Natural gas: friend or foe in Europe’s 2030 emissions target?

Green hydrogen has grabbed the limelight in the drive to decarbonise. But is there a role for natural gas in a post-coronavirus Europe?

1 minute read

If Europe is serious about a more stringent 2030 emissions target – a key checkpoint on the way to net zero in 2050 – then gas offers a pragmatic solution.

Mention of natural gas as a ‘bridging fuel’ in the energy transition seems to have gone quiet over the past year or so. Instead, its carbon credentials have been in the spotlight.

The European Commission’s (EC) plan to drive beleaguered national economies out of the severe coronavirus-led downturn – building on the European Green Deal – gives little direct support to natural gas and carbon capture, utilisation and storage (CCUS) technologies. Hydrogen appears to be the holy grail – but it will take time to mature. Realistically, we think it will be another decade before the newer technology starts to make a meaningful contribution to decarbonisation.

So, is there a role for natural gas in a post-pandemic Europe?

Gas can help to bridge the gap

Fossil fuels are mostly out of favour. But gas could accelerate the displacement of coal-based power and industries, with the bonus that existing infrastructure can be leveraged. Although he didn’t provide much detail, the EC’s climate chief Frans Timmermans noted that gas will continue to play a key role in replacing coal as Europe shifts to more sustainable forms of energy. It will also allow time to build dedicated hydrogen infrastructure.

How has the coronavirus crisis changed Europe’s natural gas market?

The closure of non-essential services and industries has hammered electricity demand. But the fall in gas prices has lessened the blow to gas demand: gas has outcompeted coal in the power sector, and in traditionally coal-reliant Eastern Europe, gas-fired generation is up year-on-year.

Supply is a more significant concern, with the pandemic dealing a blow to new LNG project sanctions. As a result, supply growth will be severely squeezed by the middle of this decade. European gas prices will not drop as much as we previously thought, which will translate to less coal-to-gas switching.

While coal-to-gas switching will remain key to balancing the market in the near term, as we approach 2030, Europe will lose coal-fired capacity. More efficient, or cheaper, lignite plants will remain.
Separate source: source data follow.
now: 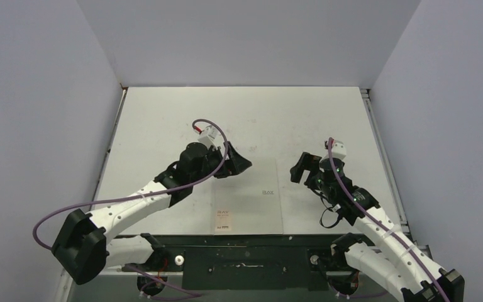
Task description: Put the files into the folder
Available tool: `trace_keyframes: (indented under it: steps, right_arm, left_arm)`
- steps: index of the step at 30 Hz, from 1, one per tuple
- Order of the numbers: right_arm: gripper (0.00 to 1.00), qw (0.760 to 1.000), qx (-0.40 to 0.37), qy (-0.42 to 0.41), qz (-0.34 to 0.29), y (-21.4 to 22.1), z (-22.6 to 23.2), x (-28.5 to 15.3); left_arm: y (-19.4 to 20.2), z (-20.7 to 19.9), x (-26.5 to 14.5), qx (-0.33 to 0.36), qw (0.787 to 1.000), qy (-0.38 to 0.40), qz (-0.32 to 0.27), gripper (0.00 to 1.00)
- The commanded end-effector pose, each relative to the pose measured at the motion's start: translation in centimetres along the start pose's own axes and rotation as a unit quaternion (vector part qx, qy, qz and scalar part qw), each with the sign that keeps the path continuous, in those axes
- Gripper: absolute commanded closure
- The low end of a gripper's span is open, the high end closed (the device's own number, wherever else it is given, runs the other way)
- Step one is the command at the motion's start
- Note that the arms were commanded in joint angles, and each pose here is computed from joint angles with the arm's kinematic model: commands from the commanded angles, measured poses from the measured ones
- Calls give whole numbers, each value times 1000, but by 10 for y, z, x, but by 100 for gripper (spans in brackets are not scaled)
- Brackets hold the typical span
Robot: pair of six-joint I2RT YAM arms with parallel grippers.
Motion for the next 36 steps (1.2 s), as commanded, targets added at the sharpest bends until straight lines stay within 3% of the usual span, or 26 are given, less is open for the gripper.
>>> trace_keyframes:
  steps: [1, 11, 21, 27, 31, 34, 35, 36]
  right_arm:
    - [0, 1000, -6, -13, -18, -16, 7, -4]
    - [0, 998, -25, -46, 21, 1, 17, 6]
    - [0, 993, -36, -96, 51, 19, 35, 18]
    - [9, 989, -39, -139, 9, -3, 55, 16]
    - [10, 988, -38, -143, -40, -29, 61, 5]
    - [10, 988, -37, -126, -81, -50, 57, -4]
    - [10, 989, -35, -114, -91, -55, 54, -7]
    - [10, 988, -35, -107, -102, -62, 52, -10]
  left_arm:
    - [-25, 1, -24, 56, 995, -69, -34, 23]
    - [-22, 51, -67, 49, 978, -196, -45, 23]
    - [-11, 88, -99, 29, 968, -245, -42, 22]
    - [-23, 86, -123, 52, 963, -255, -66, 21]
    - [-35, 80, -141, 78, 957, -264, -89, 19]
    - [-45, 76, -154, 95, 951, -274, -108, 13]
    - [-47, 76, -158, 100, 948, -279, -114, 3]
    - [-50, 75, -162, 106, 946, -281, -121, 3]
Point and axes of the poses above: each gripper's point midway between its finger pads, its own x axis out along the fingers, its own z axis along the line the jaws close on, y = z × x, the point moved 2 cm from there along -x, back along the fingers, and after that the axes turned 3 degrees about -x, right-handed, at the moved point
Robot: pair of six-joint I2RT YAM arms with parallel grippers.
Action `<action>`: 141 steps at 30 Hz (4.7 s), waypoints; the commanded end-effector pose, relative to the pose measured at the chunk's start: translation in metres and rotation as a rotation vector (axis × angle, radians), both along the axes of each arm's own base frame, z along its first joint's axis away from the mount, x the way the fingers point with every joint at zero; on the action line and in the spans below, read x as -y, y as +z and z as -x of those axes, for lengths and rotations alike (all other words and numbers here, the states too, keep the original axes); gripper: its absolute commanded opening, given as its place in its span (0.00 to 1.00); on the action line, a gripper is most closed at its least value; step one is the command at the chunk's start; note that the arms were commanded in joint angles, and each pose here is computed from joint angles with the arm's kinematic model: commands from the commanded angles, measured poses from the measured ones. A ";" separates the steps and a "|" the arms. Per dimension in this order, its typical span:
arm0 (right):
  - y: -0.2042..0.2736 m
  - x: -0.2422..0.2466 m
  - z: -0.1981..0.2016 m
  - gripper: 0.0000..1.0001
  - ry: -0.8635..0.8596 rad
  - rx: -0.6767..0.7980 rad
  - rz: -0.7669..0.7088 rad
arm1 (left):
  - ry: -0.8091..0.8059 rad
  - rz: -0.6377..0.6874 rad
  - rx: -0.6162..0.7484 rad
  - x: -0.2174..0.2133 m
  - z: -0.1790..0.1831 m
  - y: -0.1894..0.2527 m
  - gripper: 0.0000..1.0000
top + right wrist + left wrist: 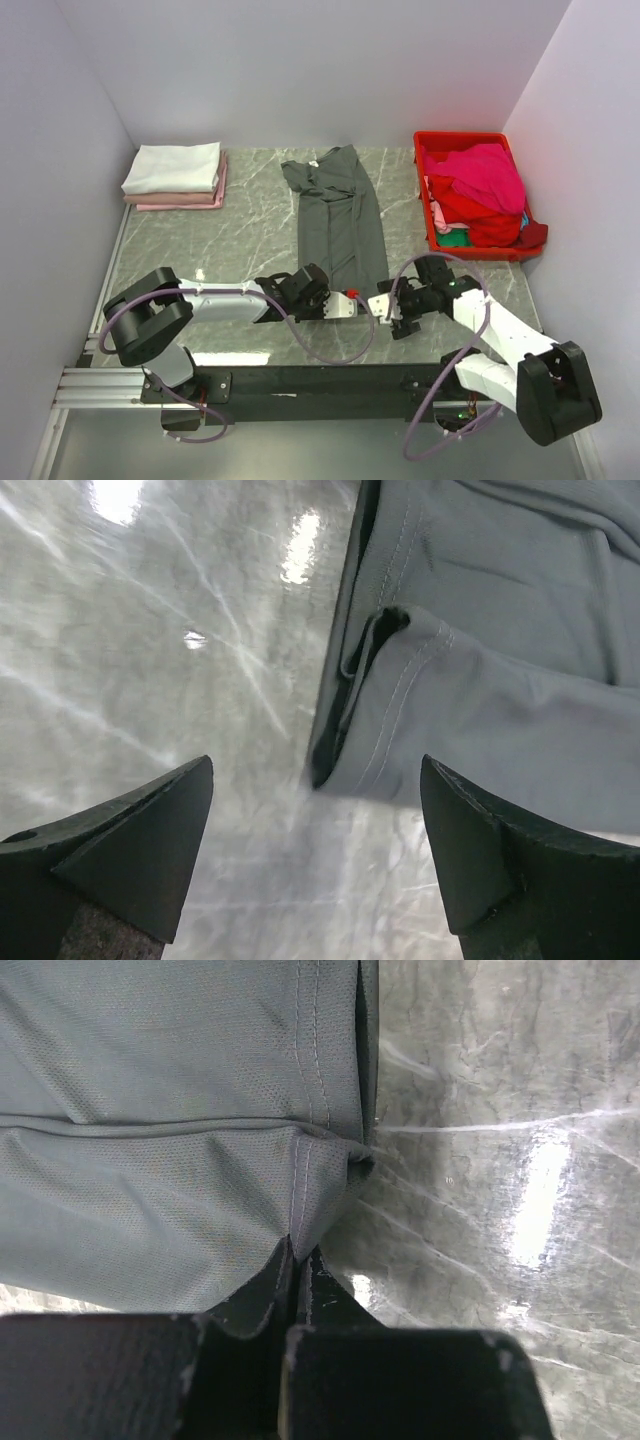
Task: Fold and stack the t-shirts
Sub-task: Fold the tshirt
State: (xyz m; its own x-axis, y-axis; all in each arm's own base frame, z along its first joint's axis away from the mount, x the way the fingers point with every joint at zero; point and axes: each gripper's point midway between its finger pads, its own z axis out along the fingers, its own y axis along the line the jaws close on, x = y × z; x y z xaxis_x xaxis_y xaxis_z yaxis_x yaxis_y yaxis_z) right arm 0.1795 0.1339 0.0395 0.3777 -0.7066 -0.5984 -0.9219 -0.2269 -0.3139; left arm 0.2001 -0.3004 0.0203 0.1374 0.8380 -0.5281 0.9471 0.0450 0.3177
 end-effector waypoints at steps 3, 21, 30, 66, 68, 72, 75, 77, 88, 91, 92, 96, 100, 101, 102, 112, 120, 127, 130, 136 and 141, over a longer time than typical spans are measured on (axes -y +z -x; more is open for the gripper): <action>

And the economic argument for switching out coal for gas will weaken gradually. That will have a knock-on effect on emissions reduction.

How can Europe cut emissions faster as 2030 approaches?
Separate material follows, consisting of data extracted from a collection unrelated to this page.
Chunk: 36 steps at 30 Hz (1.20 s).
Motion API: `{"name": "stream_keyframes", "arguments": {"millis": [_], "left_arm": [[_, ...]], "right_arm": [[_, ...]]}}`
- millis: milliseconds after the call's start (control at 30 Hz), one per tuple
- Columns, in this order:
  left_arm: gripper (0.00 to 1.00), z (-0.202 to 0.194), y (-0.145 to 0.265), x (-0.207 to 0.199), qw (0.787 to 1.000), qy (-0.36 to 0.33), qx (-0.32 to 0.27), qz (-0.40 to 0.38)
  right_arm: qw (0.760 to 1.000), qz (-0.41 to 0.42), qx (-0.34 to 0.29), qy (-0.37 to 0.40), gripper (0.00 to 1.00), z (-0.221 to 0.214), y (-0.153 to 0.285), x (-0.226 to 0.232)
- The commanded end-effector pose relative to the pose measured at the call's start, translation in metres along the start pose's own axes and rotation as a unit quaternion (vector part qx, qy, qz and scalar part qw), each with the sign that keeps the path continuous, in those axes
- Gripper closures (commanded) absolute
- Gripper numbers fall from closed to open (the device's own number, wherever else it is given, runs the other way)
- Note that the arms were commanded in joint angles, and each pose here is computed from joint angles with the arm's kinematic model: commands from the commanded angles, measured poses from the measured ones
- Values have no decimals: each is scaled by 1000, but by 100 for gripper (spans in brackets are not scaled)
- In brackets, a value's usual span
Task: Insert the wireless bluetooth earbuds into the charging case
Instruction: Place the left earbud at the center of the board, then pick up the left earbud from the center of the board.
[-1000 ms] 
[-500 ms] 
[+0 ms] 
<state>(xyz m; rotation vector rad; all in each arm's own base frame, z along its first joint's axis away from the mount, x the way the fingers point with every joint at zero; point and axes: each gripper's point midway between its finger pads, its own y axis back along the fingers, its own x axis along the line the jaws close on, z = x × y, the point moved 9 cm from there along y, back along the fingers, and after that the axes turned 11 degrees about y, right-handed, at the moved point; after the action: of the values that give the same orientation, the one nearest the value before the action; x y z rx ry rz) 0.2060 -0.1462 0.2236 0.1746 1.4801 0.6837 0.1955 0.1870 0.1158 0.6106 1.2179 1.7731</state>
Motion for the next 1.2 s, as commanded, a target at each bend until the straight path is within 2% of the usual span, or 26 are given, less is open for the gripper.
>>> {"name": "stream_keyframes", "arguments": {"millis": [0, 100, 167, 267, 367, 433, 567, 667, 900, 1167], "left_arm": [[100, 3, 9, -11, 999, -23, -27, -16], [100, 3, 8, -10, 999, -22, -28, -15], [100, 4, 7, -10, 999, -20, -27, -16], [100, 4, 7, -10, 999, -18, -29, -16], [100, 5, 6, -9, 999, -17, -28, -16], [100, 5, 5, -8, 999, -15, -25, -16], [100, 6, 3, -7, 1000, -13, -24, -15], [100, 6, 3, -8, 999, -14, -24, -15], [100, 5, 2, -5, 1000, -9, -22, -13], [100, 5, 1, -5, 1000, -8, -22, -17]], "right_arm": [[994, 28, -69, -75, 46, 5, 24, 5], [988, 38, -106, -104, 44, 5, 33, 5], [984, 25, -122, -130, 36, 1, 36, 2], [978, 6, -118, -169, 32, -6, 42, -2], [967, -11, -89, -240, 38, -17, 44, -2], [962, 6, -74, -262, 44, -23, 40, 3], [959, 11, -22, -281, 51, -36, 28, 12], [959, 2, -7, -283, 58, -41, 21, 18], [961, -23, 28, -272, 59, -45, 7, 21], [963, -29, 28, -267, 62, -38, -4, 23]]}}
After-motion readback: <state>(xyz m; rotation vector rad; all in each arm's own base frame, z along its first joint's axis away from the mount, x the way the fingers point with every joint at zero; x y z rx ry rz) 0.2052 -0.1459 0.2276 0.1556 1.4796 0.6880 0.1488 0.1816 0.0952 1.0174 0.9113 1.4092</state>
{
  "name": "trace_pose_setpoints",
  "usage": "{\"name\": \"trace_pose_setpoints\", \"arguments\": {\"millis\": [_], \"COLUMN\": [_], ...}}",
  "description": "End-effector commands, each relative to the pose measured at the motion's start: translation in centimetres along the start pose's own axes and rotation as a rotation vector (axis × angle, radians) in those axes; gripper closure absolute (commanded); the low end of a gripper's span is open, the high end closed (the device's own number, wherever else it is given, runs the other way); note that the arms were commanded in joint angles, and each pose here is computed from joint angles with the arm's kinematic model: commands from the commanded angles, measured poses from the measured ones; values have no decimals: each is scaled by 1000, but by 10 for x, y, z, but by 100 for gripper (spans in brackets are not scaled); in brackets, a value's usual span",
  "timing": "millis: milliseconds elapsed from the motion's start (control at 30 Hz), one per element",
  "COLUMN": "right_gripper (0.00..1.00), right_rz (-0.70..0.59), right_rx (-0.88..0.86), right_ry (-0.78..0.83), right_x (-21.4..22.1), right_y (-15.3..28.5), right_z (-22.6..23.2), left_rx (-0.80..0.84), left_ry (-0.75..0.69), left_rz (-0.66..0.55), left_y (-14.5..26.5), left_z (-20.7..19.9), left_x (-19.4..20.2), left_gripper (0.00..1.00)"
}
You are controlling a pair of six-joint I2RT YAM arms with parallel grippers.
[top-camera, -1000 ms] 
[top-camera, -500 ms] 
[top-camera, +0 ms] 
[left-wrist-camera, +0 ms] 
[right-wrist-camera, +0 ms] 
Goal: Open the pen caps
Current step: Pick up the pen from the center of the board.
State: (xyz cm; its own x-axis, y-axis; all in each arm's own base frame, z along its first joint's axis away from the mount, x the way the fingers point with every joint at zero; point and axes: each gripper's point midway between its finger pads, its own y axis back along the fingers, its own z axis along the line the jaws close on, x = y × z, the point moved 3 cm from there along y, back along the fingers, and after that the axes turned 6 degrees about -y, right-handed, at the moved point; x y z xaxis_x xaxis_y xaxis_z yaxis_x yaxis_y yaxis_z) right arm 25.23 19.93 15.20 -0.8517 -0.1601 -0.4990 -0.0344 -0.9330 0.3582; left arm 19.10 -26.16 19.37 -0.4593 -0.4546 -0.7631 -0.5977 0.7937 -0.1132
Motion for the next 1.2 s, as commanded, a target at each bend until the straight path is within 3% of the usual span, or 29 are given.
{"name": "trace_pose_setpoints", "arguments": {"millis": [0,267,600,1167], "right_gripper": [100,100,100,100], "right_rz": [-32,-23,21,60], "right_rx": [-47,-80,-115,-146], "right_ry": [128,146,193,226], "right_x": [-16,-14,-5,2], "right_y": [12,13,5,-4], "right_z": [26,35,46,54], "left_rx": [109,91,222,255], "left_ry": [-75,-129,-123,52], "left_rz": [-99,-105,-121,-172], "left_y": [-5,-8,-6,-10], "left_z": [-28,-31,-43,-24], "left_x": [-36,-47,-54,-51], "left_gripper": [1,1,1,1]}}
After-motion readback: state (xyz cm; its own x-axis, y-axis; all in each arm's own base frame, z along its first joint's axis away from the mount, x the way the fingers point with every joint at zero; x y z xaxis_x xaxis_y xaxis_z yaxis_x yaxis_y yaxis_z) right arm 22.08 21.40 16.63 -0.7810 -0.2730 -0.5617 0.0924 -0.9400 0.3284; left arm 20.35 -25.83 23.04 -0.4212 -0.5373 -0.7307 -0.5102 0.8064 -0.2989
There is a proven path to cutting emissions: ramping up coal phase-out through a combination of policy and financial assistance. Europe could also engineer a much higher carbon cost, or push governments to accelerate the removal of coal-fired generation. Even markets like Poland that rely heavily on coal have seen record gas consumption this year – which demonstrates the feasibility of fuel switching.

Swapping coal and oil for gas could also occur in industrial applications and district heating. That would depend on capital investment and access to gas infrastructure. In the residential sector, heat pumps are seen as key. However, encouraging this switch will take time.

Could hydrogen steal a march on gas?

Large supply-side investments will require regulatory guidance and a full understanding of value-chain costs. Even if hydrogen starts to make inroads in some sectors, displacing gas at scale in the residential market – the largest non-power market for natural gas – is highly unlikely any time in the coming decade.